O auditório da Secretaria de Educação e Esportes de Arcoverde recebeu, na manhã desta sexta-feira, 13 de dezembro, o segundo e último dia de sessões gratuitas com acessibilidade comunicacional, através do Projeto Alumiar de Cinema Acessível. A iniciativa foi aberta com apresentação em formato de Libras, promovida por estudantes da Escola Freire Filho, contando com as presenças da coordenadora da instituição municipal de ensino, Luedja Rodrigues, além das professoras Silvinha, Maria José, e dos representantes da Fundação Joaquim Nabuco, Juliana e Túlio Rodrigues, que falaram um pouco para os participantes sobre a iniciativa de exibições com recursos da Audiodescrição (para pessoas com deficiência visual), contando ainda com a Janela de Libras (Língua Brasileira de Sinais) e Legenda para Surdos e Ensurdecidos (LSE), para pessoas com deficiência auditiva. Em Arcoverde, o Alumiar na Estrada contou com o apoio das secretarias municipais de Cultura e Comunicação, e de Educação e Esportes.

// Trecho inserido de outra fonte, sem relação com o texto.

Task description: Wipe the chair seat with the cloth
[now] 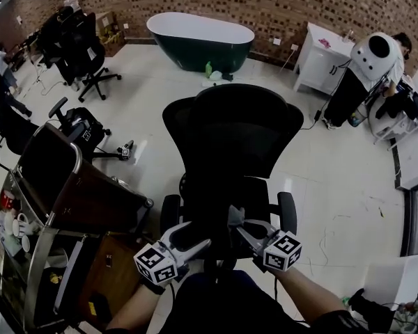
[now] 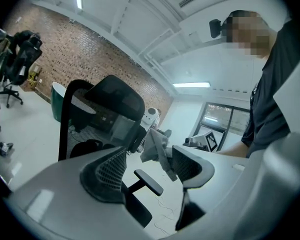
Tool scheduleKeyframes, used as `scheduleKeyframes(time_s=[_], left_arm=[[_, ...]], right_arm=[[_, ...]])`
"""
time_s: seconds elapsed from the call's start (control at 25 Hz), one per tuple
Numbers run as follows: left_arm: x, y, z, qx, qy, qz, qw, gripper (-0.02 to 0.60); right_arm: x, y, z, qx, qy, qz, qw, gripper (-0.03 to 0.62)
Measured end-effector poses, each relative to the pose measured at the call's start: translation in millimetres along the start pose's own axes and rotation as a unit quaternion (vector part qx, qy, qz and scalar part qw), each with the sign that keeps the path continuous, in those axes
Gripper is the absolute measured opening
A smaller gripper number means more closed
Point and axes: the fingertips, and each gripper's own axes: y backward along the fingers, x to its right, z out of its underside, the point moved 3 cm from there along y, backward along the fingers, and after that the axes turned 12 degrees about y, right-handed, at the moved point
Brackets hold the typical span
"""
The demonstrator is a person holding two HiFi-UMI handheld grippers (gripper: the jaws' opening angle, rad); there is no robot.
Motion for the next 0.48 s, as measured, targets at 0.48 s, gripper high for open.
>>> scheduleKeyframes(time_s=[0.48], left_arm=[[-127,-54,57,-0.044,0.038,-0.073,0.9956,0.315]], right_arm=[[95,-144,103,-0.122,0.015,-0.065,0.990,0.035]])
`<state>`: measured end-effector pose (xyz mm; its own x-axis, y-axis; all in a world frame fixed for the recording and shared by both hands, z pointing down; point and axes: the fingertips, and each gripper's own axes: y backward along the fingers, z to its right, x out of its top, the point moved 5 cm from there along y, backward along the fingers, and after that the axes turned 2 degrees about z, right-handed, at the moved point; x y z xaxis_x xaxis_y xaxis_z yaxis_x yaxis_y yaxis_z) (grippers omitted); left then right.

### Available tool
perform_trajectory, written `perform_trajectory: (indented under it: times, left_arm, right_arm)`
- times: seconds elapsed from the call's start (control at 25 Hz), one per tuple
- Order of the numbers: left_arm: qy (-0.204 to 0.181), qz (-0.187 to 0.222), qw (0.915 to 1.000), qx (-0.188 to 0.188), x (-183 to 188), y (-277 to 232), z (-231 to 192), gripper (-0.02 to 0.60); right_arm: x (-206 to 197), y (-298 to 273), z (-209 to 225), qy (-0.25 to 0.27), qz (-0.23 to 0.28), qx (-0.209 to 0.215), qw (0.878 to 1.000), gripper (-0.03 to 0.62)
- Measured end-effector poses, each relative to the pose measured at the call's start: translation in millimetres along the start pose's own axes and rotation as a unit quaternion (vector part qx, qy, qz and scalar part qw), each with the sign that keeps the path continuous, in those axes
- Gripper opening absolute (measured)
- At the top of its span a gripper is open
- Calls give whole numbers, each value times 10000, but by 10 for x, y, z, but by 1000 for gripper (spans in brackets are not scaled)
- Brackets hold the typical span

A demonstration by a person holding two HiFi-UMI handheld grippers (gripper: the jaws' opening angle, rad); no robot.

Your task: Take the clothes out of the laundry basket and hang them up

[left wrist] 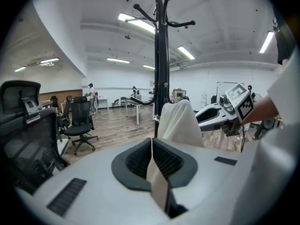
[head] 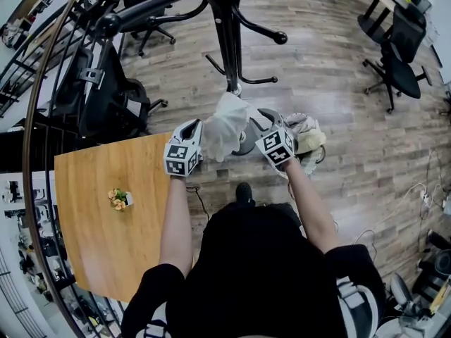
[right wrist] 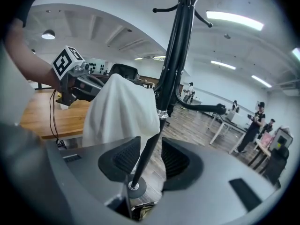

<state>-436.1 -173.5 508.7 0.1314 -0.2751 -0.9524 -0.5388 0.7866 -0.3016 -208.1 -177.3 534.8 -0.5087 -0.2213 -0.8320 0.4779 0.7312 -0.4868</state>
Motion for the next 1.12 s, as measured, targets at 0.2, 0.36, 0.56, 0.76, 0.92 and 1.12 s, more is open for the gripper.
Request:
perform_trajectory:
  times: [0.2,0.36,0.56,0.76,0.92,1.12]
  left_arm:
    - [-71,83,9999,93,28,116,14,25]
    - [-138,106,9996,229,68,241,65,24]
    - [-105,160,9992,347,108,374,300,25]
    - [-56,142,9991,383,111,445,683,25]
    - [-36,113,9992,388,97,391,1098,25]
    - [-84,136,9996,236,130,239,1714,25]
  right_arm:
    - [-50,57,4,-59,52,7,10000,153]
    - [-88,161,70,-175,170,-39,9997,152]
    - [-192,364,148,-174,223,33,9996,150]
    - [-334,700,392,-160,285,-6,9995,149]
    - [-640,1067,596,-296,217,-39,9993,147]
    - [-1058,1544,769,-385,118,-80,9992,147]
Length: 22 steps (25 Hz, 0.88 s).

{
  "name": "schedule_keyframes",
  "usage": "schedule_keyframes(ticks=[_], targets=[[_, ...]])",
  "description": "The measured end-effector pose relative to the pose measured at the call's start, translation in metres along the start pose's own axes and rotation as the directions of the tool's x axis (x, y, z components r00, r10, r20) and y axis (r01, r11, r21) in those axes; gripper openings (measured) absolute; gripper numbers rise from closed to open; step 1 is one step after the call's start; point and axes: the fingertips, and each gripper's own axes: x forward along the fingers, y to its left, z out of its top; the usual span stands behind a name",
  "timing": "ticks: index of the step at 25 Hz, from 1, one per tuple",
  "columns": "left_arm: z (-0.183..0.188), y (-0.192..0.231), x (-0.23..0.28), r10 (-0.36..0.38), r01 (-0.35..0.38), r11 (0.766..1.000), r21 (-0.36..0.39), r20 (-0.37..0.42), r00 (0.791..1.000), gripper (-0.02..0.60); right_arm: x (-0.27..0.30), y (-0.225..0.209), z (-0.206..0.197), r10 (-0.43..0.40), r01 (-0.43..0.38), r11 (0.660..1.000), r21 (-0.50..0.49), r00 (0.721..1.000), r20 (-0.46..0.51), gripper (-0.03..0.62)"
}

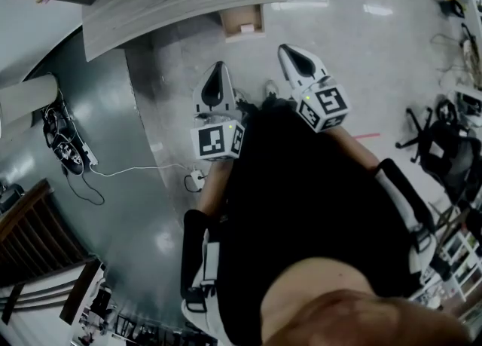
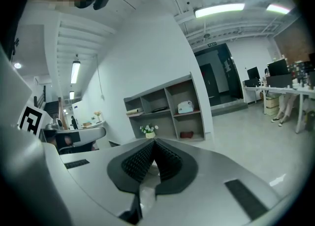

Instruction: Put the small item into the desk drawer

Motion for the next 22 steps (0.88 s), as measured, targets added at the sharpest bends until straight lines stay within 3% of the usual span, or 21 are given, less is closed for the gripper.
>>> schedule_keyframes(ticks=[22], targets=[[-0.007,0.003,-0.004,-0.036,0.036,0.999,0.013,0.001,0.999,-0.009,0.002,0.015,-0.016,-0.012,0.012,1.0,0.004,1.0,-0.02,-0.002]])
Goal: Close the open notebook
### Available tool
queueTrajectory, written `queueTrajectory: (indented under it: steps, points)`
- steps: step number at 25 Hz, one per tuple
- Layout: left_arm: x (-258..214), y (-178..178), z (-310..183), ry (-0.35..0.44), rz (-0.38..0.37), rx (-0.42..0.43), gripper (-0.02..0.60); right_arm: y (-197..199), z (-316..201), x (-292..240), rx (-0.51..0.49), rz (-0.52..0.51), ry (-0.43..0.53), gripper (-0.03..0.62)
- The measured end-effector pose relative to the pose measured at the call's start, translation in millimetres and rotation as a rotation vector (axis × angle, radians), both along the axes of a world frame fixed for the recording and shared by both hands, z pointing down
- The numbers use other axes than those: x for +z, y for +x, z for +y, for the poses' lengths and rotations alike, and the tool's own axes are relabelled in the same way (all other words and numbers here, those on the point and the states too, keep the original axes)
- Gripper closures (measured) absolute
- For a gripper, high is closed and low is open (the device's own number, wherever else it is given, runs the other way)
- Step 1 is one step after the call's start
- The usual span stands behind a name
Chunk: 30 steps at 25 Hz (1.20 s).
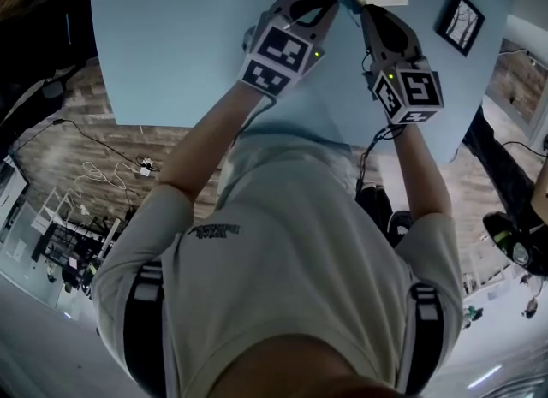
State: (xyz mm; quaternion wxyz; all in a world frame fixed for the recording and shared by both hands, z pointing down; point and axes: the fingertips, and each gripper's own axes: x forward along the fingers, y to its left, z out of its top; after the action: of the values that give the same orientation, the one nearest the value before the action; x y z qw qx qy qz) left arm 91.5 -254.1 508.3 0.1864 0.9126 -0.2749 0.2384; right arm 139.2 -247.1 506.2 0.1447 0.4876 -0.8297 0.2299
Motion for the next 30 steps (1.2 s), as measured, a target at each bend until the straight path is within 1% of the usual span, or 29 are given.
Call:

Fazendo as saudações, a secretária municipal de Educação e Esportes, Zulmira Cavalcanti, abordou o trabalho de coral dos alunos. “Essa turma de estudantes da Escola Freire Filho organizou ao longo deste semestre, esse Projeto de Natal. E dentro da escola foi trabalhado através da inclusão, línguas e sinais gestuais. Com isso, após o trabalho, por iniciativa da professora Silvinha, surgiu a ideia para que fosse criado então um coral em língua de sinais. E assim foi fazendo o maior sucesso. Eles estão sendo convidados para todos os lugares de Arcoverde, como a UPAE, Mens Santa e Igreja do São Geraldo, e nós estamos muito felizes com a realização deste trabalho”, explicou a secretária.

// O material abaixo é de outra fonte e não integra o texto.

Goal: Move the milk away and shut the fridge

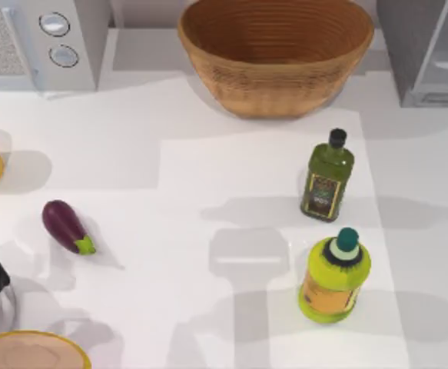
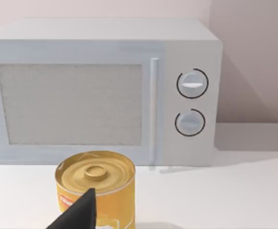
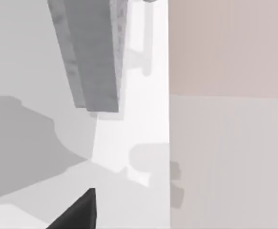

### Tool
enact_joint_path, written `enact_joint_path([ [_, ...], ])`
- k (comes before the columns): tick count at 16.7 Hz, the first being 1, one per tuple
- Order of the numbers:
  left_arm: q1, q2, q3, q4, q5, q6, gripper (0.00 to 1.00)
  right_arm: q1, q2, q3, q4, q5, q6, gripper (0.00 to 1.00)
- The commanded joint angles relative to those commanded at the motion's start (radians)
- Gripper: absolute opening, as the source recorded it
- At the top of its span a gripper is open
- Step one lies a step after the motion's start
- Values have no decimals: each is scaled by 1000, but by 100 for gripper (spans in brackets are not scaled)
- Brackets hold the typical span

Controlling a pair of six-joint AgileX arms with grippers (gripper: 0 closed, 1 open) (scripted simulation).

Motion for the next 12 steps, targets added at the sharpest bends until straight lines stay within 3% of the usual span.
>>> enact_joint_path([
  [4, 0, 0, 0, 0, 0, 0, 100, 181, 17, 16, 211, 14, 221, 100],
  [12, 0, 0, 0, 0, 0, 0, 100, 591, 33, 15, 809, 111, 902, 100],
])
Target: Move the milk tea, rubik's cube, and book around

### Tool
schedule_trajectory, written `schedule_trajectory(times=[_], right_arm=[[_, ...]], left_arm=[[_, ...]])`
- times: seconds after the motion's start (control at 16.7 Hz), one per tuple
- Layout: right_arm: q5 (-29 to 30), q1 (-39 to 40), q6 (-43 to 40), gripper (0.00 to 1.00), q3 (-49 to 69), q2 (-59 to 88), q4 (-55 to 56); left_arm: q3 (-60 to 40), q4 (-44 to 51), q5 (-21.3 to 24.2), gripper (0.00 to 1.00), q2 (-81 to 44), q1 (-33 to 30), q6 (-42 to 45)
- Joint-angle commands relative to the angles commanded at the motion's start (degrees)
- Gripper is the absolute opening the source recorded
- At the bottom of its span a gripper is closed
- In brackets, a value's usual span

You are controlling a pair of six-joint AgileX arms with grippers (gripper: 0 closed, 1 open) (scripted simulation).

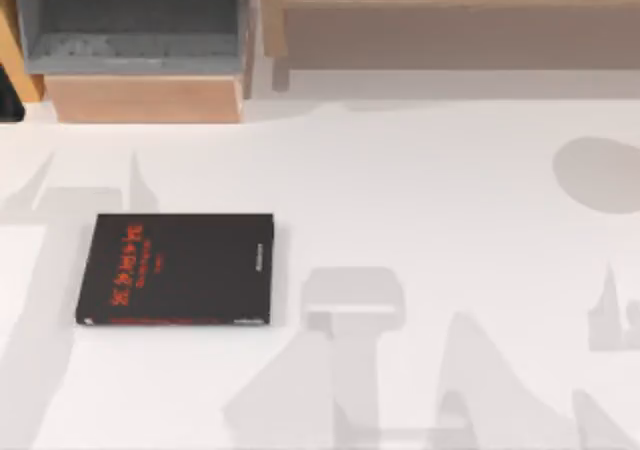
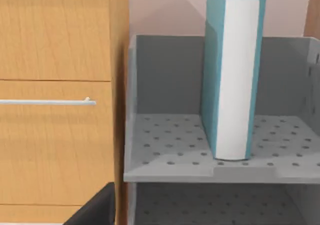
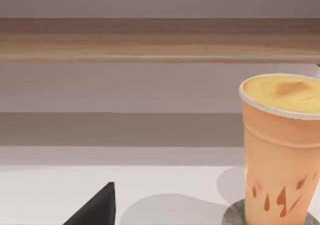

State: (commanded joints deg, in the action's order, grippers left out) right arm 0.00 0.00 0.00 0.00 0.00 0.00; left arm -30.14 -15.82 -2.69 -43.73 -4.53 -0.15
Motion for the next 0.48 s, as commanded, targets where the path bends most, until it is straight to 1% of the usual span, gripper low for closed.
schedule_trajectory(times=[0.3,0.48], right_arm=[[0.0,0.0,0.0,1.0,0.0,0.0,0.0],[0.0,0.0,0.0,1.0,0.0,0.0,0.0]], left_arm=[[-18.56,-9.79,-1.9,1.0,-29.86,-2.53,-0.08],[-28.24,-14.91,-3.01,1.0,-45.53,-3.7,-0.12]])
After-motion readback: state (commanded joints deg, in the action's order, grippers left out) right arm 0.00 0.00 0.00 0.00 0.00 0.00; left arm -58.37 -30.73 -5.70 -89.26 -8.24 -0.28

O coral interpretou na ocasião especial as canções Noite Feliz/Stille Nacht, de Franz Gruber, e ‘Sonda-me, usa-me Senhor’, de Aline Barros. Após a apresentação, foi exibido o filme ‘O Auto da Compadecida’, de Guel Arraes. Além de Arcoverde, o projeto também vem percorrendo as cidades de Caruaru, Garanhuns, Nazaré da Mata e o Cinema da Universidade Federal de Pernambuco – UFPE, no Recife, fazendo com que as pessoas com deficiência de cada cidade possa assistir a um filme brasileiro com independência e autonomia, cumprindo assim, a Lei Brasileira de Inclusão que indica que todas as atividades e equipamentos culturais precisam oferecer acessibilidade, além de contribuir para a formação de um novo público para o cinema e para a cultura de um modo geral, diretrizes fundamentais do Projeto Alumiar e da Fundação Joaquim Nabuco.

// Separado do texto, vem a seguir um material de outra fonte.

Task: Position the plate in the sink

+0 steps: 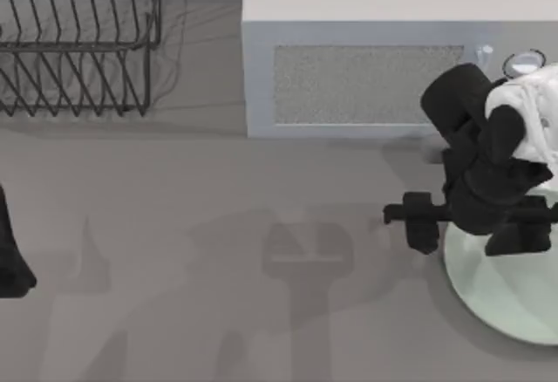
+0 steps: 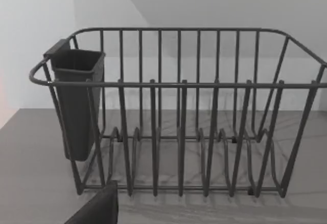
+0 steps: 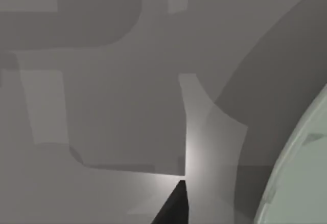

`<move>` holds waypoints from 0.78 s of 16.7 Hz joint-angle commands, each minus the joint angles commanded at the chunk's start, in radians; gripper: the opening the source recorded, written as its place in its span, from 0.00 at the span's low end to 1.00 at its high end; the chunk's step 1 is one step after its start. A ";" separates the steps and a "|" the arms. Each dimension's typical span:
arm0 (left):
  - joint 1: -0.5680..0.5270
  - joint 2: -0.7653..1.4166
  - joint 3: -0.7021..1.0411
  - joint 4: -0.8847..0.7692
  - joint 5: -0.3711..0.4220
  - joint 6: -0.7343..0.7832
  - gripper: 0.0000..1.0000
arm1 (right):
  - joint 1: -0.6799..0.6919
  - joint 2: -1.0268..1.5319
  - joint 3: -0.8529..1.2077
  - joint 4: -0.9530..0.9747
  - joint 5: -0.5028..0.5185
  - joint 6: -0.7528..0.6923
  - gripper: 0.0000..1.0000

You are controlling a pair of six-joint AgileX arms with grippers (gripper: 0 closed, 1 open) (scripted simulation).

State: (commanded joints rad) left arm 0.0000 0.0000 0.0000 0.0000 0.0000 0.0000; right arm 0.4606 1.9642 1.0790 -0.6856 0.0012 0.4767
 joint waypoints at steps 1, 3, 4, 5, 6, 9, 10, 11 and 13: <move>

O Projeto Alumiar já tornou acessível 21 filmes brasileiros com os recursos e exibiu, quinzenalmente e gratuitamente, todos os filmes para uma plateia com e sem deficiência nas duas salas do Cinema da Fundação Joaquim Nabuco, localizadas nos bairros do Derby e de Casa Forte, na capital pernambucana, totalizando quase 3.000 pessoas.